Eight rescued from building fire in New Friends Colony

Eight people, including four children, two women, and two men, were rescued, and two pet dogs died of suffocation from a residential building in South Delhi’s New Friends Colony on Sunday afternoon after a fire broke out on the first floor and thick smoke blocked the central staircase, trapping residents on upper floors. Fire officials explicitly dismissed reports circulating about a child dying in the incident. No human casualties were reported.
The Delhi Fire Service received a call at around 3:50 pm. Police Station New Friends Colony received a PCR call at around 3:45 pm. A senior police official immediately led a team to house number C-600, where a fierce fire originating from the first floor had produced thick smoke that completely blocked the central staircase, cutting off the escape route for residents above.
Two fire tenders reached the scene promptly. Delhi Police personnel, working in coordination with the fire brigade, used specialised equipment to bypass the blocked staircase and evacuate all eight trapped residents from the five-storey building. The fire was reported from an air conditioner and other domestic articles on the first floor, officials said. While all human lives were saved, “Reports of the death of a child are incorrect,” officials stated clearly.
Police said two pet dogs were found unconscious from smoke inhalation.
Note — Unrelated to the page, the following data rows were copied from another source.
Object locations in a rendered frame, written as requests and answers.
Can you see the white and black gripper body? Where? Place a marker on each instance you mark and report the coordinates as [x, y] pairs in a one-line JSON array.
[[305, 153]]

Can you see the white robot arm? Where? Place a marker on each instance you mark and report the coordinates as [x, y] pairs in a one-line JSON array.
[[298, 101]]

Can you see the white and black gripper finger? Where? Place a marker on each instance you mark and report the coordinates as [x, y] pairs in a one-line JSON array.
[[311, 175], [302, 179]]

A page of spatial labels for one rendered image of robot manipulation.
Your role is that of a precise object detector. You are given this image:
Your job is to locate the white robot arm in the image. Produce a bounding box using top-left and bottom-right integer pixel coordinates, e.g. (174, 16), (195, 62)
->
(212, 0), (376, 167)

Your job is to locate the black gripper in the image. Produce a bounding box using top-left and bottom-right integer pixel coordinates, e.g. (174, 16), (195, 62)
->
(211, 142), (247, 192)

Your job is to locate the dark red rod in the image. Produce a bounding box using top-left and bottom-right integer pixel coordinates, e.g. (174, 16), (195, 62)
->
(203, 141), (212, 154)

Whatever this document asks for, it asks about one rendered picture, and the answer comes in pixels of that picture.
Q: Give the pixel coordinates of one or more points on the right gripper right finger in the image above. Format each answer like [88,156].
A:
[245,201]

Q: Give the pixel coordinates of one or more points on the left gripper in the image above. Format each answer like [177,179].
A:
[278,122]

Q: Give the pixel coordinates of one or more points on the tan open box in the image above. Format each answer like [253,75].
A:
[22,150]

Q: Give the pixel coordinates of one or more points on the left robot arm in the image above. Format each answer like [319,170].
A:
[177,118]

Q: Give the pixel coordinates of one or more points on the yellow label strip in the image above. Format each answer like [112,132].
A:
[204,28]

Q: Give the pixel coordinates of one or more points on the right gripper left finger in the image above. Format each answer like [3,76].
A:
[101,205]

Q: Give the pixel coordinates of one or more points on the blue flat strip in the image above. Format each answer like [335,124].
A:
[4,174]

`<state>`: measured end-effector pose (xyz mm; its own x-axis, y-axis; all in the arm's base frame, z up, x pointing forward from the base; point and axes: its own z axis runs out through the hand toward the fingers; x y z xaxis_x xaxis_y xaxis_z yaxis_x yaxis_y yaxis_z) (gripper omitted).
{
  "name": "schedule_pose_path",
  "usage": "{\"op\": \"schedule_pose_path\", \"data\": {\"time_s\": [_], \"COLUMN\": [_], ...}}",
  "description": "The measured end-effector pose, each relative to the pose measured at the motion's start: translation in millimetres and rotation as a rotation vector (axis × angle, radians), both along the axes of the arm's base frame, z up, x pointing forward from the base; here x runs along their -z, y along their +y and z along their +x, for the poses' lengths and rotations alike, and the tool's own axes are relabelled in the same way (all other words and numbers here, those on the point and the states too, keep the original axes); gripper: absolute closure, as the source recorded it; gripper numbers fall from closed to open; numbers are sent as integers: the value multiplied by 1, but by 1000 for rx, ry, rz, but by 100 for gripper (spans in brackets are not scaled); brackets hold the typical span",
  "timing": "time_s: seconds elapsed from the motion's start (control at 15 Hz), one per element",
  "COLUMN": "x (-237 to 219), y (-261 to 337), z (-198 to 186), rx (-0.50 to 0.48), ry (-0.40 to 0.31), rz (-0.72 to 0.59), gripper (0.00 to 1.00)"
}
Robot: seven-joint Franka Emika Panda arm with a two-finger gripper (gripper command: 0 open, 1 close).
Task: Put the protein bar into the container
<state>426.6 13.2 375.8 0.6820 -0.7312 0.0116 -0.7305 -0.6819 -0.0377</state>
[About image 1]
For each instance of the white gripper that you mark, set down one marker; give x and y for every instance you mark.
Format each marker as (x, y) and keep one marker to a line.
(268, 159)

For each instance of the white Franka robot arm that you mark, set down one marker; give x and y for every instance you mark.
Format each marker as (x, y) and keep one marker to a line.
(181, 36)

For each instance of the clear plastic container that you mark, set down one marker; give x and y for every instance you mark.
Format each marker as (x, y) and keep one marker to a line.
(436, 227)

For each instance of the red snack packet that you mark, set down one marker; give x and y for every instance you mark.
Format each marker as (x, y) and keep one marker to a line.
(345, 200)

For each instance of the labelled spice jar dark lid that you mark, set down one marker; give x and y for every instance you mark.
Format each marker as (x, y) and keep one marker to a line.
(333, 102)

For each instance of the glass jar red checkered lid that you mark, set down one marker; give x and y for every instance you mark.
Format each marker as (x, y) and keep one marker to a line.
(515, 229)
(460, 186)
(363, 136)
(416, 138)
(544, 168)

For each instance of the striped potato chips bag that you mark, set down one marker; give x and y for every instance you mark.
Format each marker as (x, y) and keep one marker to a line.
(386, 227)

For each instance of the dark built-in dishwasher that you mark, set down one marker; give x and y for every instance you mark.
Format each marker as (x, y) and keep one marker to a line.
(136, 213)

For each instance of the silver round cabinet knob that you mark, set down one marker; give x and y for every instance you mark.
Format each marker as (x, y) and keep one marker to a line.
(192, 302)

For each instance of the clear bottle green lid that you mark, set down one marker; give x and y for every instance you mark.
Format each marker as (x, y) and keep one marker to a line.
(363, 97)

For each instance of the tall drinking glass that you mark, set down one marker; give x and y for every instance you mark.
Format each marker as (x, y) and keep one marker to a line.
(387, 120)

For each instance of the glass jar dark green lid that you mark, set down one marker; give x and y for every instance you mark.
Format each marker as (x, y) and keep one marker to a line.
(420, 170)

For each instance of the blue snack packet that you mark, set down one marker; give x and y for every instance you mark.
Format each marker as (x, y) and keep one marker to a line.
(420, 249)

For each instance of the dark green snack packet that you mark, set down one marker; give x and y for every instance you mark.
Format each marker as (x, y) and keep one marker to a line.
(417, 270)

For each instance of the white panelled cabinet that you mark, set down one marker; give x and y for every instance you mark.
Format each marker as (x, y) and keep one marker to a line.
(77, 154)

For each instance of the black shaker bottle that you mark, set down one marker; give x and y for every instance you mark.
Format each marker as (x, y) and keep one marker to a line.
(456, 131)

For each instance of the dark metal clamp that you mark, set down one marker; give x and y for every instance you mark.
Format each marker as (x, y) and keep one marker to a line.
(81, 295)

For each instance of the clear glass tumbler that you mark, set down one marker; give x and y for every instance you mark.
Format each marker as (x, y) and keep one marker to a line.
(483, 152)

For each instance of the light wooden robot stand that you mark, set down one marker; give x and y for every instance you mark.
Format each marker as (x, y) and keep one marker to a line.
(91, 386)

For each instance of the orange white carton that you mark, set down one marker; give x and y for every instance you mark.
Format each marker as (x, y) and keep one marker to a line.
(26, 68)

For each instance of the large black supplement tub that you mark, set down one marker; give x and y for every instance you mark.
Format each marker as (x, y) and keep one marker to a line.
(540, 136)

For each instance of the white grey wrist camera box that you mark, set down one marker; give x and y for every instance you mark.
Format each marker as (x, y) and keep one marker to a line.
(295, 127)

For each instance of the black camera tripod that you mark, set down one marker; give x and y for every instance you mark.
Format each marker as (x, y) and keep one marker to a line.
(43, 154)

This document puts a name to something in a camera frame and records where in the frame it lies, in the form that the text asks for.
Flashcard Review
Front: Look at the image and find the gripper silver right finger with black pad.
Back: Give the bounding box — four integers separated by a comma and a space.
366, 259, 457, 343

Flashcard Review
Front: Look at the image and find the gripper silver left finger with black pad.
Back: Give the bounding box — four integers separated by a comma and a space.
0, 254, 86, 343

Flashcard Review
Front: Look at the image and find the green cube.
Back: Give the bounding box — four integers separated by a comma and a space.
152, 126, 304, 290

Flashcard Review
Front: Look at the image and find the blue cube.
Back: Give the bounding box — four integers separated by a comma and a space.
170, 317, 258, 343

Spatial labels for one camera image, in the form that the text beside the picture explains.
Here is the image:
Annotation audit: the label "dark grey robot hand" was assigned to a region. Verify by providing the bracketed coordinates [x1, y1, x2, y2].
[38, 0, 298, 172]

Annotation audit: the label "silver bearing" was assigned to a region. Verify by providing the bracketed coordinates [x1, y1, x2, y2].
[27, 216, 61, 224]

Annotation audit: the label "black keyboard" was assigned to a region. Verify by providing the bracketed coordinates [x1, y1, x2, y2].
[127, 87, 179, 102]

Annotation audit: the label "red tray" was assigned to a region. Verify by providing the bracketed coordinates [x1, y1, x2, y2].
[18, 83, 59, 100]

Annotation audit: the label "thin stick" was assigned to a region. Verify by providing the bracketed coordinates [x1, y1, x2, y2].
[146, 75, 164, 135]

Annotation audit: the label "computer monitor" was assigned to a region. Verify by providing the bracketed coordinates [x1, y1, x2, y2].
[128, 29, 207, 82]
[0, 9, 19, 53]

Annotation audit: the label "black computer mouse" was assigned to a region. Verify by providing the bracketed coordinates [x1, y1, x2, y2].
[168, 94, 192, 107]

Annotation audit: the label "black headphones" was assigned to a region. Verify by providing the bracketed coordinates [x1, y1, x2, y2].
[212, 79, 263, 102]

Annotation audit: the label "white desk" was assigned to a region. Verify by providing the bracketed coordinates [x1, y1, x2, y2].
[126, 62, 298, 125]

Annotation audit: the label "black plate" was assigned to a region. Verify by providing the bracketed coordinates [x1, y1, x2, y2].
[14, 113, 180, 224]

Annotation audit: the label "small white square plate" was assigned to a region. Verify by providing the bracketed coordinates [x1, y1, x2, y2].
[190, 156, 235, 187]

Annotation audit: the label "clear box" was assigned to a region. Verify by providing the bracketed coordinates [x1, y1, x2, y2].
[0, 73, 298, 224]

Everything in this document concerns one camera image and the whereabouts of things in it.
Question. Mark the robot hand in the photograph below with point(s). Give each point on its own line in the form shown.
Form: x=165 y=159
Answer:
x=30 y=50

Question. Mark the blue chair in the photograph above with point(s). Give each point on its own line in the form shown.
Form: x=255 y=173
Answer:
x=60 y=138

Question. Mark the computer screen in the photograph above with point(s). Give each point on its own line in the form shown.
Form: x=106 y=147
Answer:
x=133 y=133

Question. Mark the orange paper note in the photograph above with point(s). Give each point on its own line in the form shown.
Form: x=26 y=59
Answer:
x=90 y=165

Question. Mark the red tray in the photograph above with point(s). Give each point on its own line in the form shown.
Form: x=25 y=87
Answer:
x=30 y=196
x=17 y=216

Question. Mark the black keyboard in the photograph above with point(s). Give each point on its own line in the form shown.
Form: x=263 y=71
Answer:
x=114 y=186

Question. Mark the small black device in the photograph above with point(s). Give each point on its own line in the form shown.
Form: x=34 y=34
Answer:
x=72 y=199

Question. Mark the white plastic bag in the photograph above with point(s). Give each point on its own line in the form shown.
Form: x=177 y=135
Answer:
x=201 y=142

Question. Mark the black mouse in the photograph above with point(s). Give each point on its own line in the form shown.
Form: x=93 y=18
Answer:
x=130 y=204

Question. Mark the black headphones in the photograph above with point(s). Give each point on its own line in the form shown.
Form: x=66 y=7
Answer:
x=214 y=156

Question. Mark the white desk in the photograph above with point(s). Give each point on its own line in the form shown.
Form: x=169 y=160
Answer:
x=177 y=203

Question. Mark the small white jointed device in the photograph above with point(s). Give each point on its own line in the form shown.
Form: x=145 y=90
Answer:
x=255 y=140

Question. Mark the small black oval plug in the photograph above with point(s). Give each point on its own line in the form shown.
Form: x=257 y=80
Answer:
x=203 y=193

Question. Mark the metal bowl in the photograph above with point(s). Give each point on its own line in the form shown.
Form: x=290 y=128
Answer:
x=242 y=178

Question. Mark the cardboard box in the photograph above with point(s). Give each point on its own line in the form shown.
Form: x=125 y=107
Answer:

“Emergency first aid and CPR were administered at the spot. However, one dog died of suffocation there, while the other was rushed to a nearby veterinary facility but succumbed,” they said. Cardiopulmonary resuscitation (CPR) is a life-saving medical procedure used when a person’s heartbeat or breathing stops. It is also applied to animals.
A Delhi Fire official said they rescued two dogs but couldn’t resuscitate them.
The incident comes four days after the June 3 fire at a bed-and-breakfast hotel in Hauz Rani, Malviya Nagar, which killed 21 people, including several foreign nationals, and triggered a city-wide crackdown on illegal constructions and fire safety violations. That fire has placed every building fire in Delhi under heightened public and official scrutiny in the days since.
The New Friends Colony fire, while it resulted in no loss of human life, follows a pattern that fire safety experts have repeatedly flagged: a fire on a lower floor generates smoke that fills internal staircases rapidly, turning what would otherwise be the primary escape route into the most dangerous part of the building.